Mendoza ne répondit rien, embarrassé. Esteban et Tao échangèrent un regard malicieux en retenant un gloussement. 

"Bah en fait... commença Esteban, goguenard. Quand on était à Kûmlar on a failli tomber dans le vide, avec Tao et Zia et Mendoza essayait de nous retenir. Laguerra est venue l'aider et...

-Et ils se sont bah... embrassés." conclut Tao en réprimant un éclat de rire.

"QUOIII ? s'écrièrent les deux marins, abasourdis en regardant leur capitaine. 

Mendoza soupira et se massa les sinus en secouant la tête tandis que Pichu scandait "Bisou ! Bisou!" à tue-tête. Le marin se faisait toujours un sang d'encre à l'égard de la belle Espagnole, mais il était reconnaissant à ses amis d'avoir allégé l'atmosphère, sa dignité eut-elle dû en prendre un coup.

                                          ***

Laguerra sentit quelqu'un appliquer un bandage sur son abdomen. Elle ressentait toujours une douleur qui la lançait mais ce n'était rien comparé à ce qu'elle éprouvait auparavant. Elle entrouvrit les yeux, espérant voir la personne qui l'avait de toute évidence soignée et eut un hoquet de surprise. 

"Zia !" s'écria t'elle faiblement. Elle voulut se redresser mais sa blessure bien trop récente la fit hurler de douleur. 

"Tout va bien ! lui dit la jeune fille en se précipitant pour l'aider à se rallonger. Il faut seulement que vous évitiez de vous lever. ajouta t'elle. 

-Mais ce- ce n'est pas possible... continua Isabella. Gaspard vous a poussés dans le vide à Kûmlar... 

-Nous avons survécu. répondit Zia en lui souriant doucement. Comment vous sentez vous ? 

-Bien... je crois. dit l'Espagnole, encore sous le choc. Je... n'arrive pas à croire que tu sois là. Comment vont tes amis ? Et Mendoza ? elle rosit légèrement en prononçant ce dernier mot, avant de se sentir envahie d'angoisse. La voix qu'elle avait entendue la nuit dernière lui avait bien parlé des enfants mais... et Mendoza ? 

Elpis...

"Tout le monde va bien. répondit Zia, bienveillante, en lui calant une mèche derrière l'oreille. Mendoza se fait un sang d'encre à votre sujet. ajouta t-elle un brin malicieuse. 

-Vraiment ? ne put s'empêcher de demander Isabella. 

-Voulez-vous que j'aille le chercher ? demanda la jeune fille. 

-Si ça ne te dérange pas." approuva la fille du docteur avec un nouveau rosissement.

Zia lui adressa un sourire en rangeant ses soins et se dirigea vers la porte.
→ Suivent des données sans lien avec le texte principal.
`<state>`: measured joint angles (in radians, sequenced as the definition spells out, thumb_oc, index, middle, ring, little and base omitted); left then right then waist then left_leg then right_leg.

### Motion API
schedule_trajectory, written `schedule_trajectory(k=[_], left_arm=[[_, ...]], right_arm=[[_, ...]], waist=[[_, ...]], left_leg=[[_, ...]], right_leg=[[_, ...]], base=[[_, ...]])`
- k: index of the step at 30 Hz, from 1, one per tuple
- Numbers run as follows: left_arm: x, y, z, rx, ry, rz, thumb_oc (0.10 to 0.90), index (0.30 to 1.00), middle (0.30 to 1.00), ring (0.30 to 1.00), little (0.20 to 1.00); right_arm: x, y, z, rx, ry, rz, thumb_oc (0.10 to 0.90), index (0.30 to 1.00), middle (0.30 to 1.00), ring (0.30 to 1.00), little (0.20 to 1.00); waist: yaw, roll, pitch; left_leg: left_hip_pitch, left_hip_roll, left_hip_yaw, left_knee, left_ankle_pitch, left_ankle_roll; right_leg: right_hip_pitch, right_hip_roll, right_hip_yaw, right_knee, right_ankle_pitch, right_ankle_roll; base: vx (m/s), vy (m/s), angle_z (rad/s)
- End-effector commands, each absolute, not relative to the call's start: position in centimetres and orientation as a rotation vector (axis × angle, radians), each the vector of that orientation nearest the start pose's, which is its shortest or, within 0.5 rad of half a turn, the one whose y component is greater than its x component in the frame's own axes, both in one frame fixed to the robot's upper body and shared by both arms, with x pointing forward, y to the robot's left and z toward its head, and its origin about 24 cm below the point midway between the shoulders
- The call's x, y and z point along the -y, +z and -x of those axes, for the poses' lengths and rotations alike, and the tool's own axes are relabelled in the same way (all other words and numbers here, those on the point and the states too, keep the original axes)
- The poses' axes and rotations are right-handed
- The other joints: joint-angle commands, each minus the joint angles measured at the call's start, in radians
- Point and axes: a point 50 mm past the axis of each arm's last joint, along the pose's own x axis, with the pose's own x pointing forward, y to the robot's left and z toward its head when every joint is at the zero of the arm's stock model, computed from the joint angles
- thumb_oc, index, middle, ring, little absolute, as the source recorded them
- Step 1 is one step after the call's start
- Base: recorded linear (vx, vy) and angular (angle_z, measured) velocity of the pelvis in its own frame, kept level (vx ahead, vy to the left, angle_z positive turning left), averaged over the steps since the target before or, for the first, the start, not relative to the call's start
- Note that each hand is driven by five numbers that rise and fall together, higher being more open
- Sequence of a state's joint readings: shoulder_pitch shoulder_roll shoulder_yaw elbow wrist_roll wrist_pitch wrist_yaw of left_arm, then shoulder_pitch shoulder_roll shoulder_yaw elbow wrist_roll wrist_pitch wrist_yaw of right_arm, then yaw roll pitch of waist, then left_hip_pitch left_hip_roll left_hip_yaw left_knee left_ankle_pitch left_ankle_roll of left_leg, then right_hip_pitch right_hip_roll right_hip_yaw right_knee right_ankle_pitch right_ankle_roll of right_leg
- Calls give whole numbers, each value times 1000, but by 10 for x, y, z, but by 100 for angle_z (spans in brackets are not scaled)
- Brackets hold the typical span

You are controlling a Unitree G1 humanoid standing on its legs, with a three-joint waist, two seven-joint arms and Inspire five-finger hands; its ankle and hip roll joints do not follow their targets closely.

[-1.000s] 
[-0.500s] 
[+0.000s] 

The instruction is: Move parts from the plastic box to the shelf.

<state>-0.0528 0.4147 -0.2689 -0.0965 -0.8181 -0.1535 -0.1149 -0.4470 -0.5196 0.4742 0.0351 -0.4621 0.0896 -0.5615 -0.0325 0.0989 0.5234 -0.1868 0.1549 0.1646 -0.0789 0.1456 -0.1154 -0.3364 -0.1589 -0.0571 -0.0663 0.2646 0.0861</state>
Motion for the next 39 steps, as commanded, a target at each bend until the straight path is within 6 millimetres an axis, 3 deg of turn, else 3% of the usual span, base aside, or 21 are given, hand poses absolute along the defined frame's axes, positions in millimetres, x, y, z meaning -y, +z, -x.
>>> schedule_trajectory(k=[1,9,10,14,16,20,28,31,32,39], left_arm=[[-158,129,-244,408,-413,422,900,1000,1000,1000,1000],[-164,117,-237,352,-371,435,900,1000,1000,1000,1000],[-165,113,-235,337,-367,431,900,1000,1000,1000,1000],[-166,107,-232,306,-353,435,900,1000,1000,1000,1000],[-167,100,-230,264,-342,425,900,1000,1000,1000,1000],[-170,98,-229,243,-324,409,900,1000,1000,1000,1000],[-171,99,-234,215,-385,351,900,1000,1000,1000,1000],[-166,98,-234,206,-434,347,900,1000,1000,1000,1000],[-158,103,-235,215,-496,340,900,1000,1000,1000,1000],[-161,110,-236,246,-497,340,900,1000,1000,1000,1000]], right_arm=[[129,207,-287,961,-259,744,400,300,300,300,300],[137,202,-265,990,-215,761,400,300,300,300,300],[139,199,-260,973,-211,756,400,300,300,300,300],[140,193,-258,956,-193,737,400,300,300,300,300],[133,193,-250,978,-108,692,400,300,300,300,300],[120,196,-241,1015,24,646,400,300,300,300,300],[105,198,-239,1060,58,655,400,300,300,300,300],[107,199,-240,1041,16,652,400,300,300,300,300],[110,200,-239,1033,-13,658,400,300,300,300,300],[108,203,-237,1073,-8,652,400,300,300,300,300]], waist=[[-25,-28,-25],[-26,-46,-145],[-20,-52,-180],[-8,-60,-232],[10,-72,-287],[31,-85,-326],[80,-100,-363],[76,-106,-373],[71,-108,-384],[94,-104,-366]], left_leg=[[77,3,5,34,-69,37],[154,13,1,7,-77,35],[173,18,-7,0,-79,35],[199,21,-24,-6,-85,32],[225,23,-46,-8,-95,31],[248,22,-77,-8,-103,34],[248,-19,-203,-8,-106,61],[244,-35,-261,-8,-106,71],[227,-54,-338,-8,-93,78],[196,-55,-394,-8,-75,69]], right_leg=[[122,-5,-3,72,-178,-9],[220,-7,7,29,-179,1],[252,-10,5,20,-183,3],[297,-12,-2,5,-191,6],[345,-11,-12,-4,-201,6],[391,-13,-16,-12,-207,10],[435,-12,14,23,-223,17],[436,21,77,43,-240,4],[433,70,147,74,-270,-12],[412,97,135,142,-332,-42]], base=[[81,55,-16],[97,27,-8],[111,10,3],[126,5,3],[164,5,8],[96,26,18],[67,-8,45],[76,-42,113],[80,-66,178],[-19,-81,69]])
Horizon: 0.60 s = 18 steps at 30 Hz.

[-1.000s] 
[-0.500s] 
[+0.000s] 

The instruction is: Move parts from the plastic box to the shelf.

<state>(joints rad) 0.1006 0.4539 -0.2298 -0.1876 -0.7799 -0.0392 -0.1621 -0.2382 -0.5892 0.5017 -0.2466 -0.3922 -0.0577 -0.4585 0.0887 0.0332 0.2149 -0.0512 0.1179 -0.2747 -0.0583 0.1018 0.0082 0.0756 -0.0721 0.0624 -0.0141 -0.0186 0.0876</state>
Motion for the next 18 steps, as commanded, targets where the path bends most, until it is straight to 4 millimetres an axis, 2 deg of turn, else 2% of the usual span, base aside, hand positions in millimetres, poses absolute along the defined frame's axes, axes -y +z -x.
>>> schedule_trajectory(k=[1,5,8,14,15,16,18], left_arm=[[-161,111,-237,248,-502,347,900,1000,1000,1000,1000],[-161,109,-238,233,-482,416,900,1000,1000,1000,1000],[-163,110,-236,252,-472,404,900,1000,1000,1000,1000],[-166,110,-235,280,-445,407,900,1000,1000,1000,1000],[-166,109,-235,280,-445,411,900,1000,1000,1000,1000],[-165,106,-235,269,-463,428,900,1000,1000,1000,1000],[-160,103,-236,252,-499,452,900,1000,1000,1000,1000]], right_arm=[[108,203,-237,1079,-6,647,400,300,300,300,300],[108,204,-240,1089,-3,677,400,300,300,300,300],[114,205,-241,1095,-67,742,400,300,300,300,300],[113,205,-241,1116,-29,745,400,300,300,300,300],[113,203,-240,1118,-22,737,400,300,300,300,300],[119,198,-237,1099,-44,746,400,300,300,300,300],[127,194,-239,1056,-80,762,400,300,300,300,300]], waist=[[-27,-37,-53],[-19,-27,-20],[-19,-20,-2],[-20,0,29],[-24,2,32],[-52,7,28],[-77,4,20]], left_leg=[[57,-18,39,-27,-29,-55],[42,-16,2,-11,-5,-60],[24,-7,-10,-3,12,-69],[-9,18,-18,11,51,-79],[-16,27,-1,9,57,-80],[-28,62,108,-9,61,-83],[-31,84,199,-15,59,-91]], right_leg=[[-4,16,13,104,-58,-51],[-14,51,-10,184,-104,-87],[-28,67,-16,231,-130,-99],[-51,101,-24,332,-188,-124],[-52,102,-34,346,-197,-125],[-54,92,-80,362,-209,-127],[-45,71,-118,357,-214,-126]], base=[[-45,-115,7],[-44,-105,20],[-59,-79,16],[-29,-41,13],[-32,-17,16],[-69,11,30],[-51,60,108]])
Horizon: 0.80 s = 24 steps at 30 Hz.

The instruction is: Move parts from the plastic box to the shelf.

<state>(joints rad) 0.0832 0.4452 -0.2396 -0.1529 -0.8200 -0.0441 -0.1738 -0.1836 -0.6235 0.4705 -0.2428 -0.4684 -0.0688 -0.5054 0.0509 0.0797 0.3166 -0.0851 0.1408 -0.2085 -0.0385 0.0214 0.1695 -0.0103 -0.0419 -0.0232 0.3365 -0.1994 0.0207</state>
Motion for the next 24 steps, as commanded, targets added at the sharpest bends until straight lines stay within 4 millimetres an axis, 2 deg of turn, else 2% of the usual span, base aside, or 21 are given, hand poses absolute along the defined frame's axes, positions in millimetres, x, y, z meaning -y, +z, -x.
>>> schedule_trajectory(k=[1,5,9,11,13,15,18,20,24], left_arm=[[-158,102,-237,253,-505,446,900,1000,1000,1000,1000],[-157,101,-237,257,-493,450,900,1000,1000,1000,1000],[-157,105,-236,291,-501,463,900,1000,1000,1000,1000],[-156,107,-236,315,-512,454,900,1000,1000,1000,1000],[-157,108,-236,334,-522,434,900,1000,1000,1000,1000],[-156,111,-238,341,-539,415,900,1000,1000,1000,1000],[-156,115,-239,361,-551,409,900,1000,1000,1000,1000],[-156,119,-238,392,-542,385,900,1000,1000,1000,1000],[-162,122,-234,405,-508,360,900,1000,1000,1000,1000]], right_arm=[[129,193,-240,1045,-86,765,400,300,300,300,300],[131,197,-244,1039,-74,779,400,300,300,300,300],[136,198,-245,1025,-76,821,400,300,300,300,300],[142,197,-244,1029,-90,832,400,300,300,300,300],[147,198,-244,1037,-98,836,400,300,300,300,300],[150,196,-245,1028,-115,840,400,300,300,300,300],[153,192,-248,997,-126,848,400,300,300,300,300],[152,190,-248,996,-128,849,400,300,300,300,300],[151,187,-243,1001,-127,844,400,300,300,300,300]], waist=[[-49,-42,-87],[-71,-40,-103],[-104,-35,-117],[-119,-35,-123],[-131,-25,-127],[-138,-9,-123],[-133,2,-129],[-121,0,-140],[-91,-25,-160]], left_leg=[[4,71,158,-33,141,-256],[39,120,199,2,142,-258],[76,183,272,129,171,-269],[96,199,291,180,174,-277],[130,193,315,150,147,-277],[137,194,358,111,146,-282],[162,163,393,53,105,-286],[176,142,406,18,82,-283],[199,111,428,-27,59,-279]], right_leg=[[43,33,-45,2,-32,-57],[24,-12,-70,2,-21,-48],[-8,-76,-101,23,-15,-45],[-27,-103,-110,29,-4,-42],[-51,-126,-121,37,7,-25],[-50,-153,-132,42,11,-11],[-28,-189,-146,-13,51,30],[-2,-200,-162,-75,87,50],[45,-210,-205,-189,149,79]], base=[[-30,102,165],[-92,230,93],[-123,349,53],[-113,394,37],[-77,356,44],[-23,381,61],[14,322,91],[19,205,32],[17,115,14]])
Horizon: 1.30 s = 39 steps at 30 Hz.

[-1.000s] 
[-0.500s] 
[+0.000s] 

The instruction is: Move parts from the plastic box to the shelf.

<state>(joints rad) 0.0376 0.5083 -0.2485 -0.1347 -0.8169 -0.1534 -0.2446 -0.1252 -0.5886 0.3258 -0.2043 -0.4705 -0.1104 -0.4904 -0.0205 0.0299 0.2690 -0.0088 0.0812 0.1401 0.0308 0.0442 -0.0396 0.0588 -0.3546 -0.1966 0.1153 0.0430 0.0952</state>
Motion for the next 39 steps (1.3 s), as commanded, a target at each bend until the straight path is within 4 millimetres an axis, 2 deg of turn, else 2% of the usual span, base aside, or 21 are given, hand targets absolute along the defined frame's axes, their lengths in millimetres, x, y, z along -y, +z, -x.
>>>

Alors qu'elle allait l'ouvrir, elle marqua un temps d'arrêt, se retourna, et alla serrer la bretteuse dans ses bras le plus délicatement possible. 

Agréablement surprise, Isabella se laissa faire. Cela faisait tellement longtemps que l'on ne l'avait pas étreinte de la sorte. Elle lui rendit donc cette marque d'affection autant que le lui permettait son abdomen douloureux en fermant les yeux. Cela ne faisait qu'une quinzaine de minutes qu'elle l'avait retrouvée, mais elle avait l'impression de partager un réel lien avec cette enfant. 

"Contente de te savoir en vie, Zia" lui souffla t-elle à l'oreille. 

L'Elue sourit et lui pressa la main, puis elle sortit doucement de la soute pour se diriger vers la cabine. 

Une fois seule, Isabella laissa ses pensées vagabonder. 

Ils étaient donc vivants. Voilà qui la compromettait autant que la soulageait.
Devait-elle rester avec eux ? Ou retourner à la Nef ? Si elle choisissait Zia, Mendoza et les autres elle  en paierait le prix à sa place ... Et la seule idée qu'elle  doive subir parce qu'elle n'avait pas respecté sa part du marché la rendait malade.

Elle ne devait pas souffrir parce qu'elle, Isabella Laguerra, avait choisi de rester auprès d'un homme.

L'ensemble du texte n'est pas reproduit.